National Historic Landmark-Chatham Village

National Historic Landmark-Chatham Village

Chatham Village is an internationally acclaimed model of community design based on Garden City planning, innovative methods of cost analysis, and pioneering efforts to reduce housing construction costs.

It was designed by local architects under the supervision of master planner-architects Clarence S. Stein and Henry Wright, as a philanthropic project by the Buhl Foundation to provide high-quality housing in a suburban garden setting for clerical workers in Pittsburgh, Pennsylvania.
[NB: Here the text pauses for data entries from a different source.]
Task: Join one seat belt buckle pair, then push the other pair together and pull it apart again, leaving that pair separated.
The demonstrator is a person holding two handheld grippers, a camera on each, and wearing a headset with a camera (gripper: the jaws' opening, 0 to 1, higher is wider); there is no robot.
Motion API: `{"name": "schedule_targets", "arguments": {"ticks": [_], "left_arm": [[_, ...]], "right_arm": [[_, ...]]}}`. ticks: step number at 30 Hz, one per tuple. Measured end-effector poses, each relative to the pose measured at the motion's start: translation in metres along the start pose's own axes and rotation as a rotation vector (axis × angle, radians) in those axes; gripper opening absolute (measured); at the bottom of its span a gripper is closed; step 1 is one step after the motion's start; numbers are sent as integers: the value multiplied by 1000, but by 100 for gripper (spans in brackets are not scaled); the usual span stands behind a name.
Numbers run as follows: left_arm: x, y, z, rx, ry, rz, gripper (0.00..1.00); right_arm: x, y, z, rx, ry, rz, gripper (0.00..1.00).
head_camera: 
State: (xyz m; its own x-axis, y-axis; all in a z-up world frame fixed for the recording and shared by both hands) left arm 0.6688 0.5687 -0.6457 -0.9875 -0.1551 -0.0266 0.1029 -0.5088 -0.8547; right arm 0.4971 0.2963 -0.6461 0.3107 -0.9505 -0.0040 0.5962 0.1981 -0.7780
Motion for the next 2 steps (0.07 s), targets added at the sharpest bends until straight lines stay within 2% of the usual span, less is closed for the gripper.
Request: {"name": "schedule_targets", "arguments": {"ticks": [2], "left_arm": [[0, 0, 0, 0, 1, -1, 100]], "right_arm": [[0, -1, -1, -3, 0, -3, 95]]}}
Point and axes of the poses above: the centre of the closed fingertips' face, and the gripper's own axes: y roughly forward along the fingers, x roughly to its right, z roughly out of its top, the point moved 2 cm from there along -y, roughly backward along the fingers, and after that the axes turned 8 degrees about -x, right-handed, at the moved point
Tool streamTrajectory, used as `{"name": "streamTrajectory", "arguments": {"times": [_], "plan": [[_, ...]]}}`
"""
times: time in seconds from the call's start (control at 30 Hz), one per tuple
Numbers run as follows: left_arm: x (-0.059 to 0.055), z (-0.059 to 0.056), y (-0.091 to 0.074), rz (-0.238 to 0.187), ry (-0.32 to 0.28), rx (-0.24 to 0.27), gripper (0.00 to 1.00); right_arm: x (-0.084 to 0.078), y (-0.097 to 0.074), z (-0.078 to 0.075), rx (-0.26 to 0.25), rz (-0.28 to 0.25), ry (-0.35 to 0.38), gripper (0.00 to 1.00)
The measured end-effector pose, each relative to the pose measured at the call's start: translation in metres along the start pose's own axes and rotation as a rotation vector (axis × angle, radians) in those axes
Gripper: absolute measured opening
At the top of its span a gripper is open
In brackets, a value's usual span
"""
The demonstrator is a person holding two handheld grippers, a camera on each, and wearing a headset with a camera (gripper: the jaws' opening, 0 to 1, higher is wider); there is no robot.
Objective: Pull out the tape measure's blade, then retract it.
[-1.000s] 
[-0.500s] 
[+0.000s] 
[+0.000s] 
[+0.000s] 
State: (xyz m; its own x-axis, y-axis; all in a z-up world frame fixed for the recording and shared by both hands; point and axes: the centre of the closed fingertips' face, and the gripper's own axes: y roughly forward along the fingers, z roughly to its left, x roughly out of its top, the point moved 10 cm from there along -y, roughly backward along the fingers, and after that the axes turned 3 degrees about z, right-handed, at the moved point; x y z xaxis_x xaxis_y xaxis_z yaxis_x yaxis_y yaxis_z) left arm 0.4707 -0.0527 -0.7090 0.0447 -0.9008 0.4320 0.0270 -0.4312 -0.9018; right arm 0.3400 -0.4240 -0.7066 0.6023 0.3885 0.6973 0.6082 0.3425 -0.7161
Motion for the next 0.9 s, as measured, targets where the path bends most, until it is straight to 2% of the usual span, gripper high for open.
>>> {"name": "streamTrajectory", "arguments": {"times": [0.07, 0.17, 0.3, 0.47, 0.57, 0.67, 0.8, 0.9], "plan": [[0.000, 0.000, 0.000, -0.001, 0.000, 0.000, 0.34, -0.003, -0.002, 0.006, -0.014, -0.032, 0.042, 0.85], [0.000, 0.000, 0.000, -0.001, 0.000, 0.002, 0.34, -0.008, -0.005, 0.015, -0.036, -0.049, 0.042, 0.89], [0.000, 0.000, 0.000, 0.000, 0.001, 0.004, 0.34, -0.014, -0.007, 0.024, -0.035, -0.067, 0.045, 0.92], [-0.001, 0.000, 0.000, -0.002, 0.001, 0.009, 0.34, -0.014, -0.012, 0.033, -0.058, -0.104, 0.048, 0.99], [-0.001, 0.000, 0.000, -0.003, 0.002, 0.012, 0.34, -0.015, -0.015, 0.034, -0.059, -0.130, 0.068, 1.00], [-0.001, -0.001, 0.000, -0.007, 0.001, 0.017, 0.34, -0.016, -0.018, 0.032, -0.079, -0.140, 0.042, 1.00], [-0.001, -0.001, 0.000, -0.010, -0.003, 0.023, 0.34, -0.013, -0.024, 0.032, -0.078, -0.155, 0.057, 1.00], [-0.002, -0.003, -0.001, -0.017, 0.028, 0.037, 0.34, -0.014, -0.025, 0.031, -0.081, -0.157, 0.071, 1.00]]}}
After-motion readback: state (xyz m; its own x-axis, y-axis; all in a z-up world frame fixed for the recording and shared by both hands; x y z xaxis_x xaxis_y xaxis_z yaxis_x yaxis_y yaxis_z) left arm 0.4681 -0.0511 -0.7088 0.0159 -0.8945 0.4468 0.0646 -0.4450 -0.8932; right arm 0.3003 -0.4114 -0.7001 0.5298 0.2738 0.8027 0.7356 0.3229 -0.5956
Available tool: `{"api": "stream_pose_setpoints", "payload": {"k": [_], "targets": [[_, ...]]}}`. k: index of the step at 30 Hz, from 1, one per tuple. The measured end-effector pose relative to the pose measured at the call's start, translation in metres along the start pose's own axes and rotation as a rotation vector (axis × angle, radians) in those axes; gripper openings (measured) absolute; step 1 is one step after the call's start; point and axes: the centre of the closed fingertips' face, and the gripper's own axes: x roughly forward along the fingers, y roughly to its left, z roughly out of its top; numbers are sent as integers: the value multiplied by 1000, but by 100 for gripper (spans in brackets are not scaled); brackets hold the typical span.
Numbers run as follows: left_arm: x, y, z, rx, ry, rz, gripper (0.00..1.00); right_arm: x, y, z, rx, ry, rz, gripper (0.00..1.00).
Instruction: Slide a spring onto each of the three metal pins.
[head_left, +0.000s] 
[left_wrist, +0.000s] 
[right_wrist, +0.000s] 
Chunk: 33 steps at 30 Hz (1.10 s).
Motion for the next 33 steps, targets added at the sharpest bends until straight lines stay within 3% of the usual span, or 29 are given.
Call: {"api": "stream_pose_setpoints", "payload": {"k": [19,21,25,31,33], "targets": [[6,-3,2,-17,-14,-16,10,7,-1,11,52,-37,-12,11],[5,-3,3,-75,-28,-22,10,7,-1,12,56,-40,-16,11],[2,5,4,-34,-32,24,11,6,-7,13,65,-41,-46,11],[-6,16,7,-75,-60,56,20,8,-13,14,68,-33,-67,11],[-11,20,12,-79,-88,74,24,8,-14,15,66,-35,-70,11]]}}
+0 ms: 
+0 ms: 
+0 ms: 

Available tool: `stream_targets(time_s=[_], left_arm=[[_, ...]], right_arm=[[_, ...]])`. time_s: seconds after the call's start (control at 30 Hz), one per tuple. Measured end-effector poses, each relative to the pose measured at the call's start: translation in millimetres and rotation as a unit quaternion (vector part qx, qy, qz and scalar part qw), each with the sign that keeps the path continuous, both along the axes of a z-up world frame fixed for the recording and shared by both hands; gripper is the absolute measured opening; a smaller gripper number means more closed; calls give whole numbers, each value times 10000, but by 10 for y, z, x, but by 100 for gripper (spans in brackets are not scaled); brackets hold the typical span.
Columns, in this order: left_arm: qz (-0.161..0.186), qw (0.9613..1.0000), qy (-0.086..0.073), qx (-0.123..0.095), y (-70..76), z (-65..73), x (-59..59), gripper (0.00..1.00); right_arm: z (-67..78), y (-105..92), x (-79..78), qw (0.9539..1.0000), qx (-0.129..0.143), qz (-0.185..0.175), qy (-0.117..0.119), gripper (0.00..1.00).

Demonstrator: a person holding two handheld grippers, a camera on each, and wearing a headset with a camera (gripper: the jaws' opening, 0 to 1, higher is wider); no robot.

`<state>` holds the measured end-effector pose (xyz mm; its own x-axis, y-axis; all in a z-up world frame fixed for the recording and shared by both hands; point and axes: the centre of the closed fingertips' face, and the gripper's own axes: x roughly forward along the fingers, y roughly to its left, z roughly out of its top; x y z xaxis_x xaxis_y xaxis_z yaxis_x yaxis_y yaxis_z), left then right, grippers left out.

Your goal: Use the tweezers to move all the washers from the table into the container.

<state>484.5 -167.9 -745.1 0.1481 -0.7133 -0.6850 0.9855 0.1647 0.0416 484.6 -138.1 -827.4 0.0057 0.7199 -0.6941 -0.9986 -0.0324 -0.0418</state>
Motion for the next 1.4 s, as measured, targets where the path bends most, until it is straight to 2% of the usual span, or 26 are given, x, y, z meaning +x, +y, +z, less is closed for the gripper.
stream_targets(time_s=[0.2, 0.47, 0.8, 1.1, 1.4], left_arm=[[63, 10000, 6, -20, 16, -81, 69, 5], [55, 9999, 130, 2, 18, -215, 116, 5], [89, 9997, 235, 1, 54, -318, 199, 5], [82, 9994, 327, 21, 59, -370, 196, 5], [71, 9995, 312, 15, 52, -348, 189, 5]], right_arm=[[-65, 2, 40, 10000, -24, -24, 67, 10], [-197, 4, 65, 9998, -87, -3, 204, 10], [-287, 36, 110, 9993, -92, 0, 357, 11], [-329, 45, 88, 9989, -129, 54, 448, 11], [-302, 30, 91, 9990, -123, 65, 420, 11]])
Building upon earlier work at Sunnyside Gardens, New York, and Radburn, New Jersey, Chatham Village is one of the most celebrated and influential projects to result from Stein and Wright's highly creative, ten-year collaboration and the efforts of the Regional Planning Association of America (RPAA) to promote social reform and improvement in the housing of moderate income Americans in metropolitan areas of the United States.

Immediately acclaimed as an ideal demonstration of neighborhood planning and cost-efficient housing, Chatham Village influenced the development of design standards used by the Federal Housing Administration (FHA) to approve large-scale, rental housing in suburban areas for federally-insured mortgages.

It helped to shape the design and construction of the first federally-funded public housing projects under the Public Works Administration in the 1930s.